Wesley pushed the doors shut – then reached up to a heavy iron sliding bolt-lock on one of them, pushed it closed, then pulled it open again. “Not so bad,” he said. “Still locks.”
“Yeah,” Fick said. “From the inside. Which means somebody’s got to stay here to lock it.”
They both turned at the sound of bodies slamming into the outside of the other door, and shoving at the barricade. Both ran forward and put their shoulders into it.
It held. For now.
And then all the lights went out.
* * *
The Common was a lonely place now. Just dark, rain – and dead. No one living moved anywhere across it. Ironically, with no firing on the south walls, now the dead were climbing up and over it at a slower rate. But still at a steady one.
When the undead hit the ground on the other side, they divided – presumably to conquer, though who knew what the hell the dead were thinking. Some followed lights, others the smell of the living. Mainly they followed noise. Mostly that meant the sounds of the battle on the north walls, which hadn’t stopped, or even slowed, despite the lost fight in the south.
But the dead couldn’t reach the north walls of the prison from inside the Common – the south and east inner walls of the prison stopped them. Thwarted, hungry, angry, frustrated, they swarmed up and down the base of the stone walls, hissing or moaning. There was definitely living meat on the other side of them. But, while the rescued expeditionary force was fanning out to take new positions up
on those sections of old prison wall facing in toward the Common, none had started firing yet.
Other dead peeled off and bum-rushed Bio, and the sounds of firing there, and the thick ranks of meat-creatures out front.
But there was one other source of noise in the Common.

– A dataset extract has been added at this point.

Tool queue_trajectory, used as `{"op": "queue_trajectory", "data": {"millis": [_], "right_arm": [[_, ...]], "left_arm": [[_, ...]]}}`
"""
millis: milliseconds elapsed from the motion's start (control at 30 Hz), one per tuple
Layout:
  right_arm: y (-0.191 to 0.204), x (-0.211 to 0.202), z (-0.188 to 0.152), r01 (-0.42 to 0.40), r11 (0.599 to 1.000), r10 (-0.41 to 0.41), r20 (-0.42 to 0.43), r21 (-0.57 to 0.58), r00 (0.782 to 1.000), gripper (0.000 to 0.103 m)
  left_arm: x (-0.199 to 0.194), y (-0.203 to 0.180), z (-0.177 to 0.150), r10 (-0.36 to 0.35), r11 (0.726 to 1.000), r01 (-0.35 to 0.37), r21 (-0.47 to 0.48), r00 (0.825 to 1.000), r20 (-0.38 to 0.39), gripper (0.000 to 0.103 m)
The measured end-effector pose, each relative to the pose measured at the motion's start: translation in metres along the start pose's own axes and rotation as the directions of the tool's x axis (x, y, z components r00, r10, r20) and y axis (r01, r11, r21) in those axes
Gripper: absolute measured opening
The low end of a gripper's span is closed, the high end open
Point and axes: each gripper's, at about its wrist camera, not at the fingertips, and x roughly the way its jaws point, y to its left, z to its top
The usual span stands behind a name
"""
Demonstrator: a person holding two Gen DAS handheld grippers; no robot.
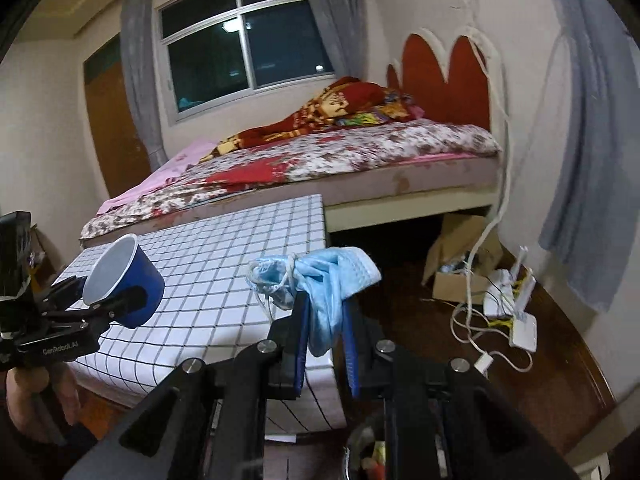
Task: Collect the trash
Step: 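Carry cup and mask over the black bin and open both tools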
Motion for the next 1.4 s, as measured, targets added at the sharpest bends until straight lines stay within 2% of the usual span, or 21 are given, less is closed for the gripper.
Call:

That was the big diesel generator – which had been running nonstop ever since the Zulu barbecue at Enfield Power Station in north London had taken out the main electricity supply. CentCom drew a great deal of power, and the generator made a loud racket. But, unlike the power station, it wasn’t surrounded by a spiky fence. The engineers here had never envisioned, or at least not prepared for, a situation in which CentCom itself was overrun.
And the generator kept on running, and making noise, even as a dozen dead bodies swarmed over it, then a dozen more. They didn’t find anything to eat, but they didn’t stop looking – not until the big piece of machinery stopped making noise. This it did when the engine intake couldn’t get air anymore.
Starved of oxygen, it sputtered out.
And with CentCom’s huge power draw, the battery had nothing in it – power from the generator was going straight out as quickly as it was created. So everything in CentCom went black, all in an instant.
Up on the north walls, the brilliant front-facing spotlights winked out to nothing. In the left and right sectors, the operators and Royal Marines smoothly pulled down their NVGs, turned on their IR aiming lasers, and carried on fighting in the dark and rain. In the center, the Gurkhas and tankers turned on their weapon-mounted lights, those who had them, and stage-lit their sector as with roving spotlights, panning and picking out targets, which were everywhere anyway.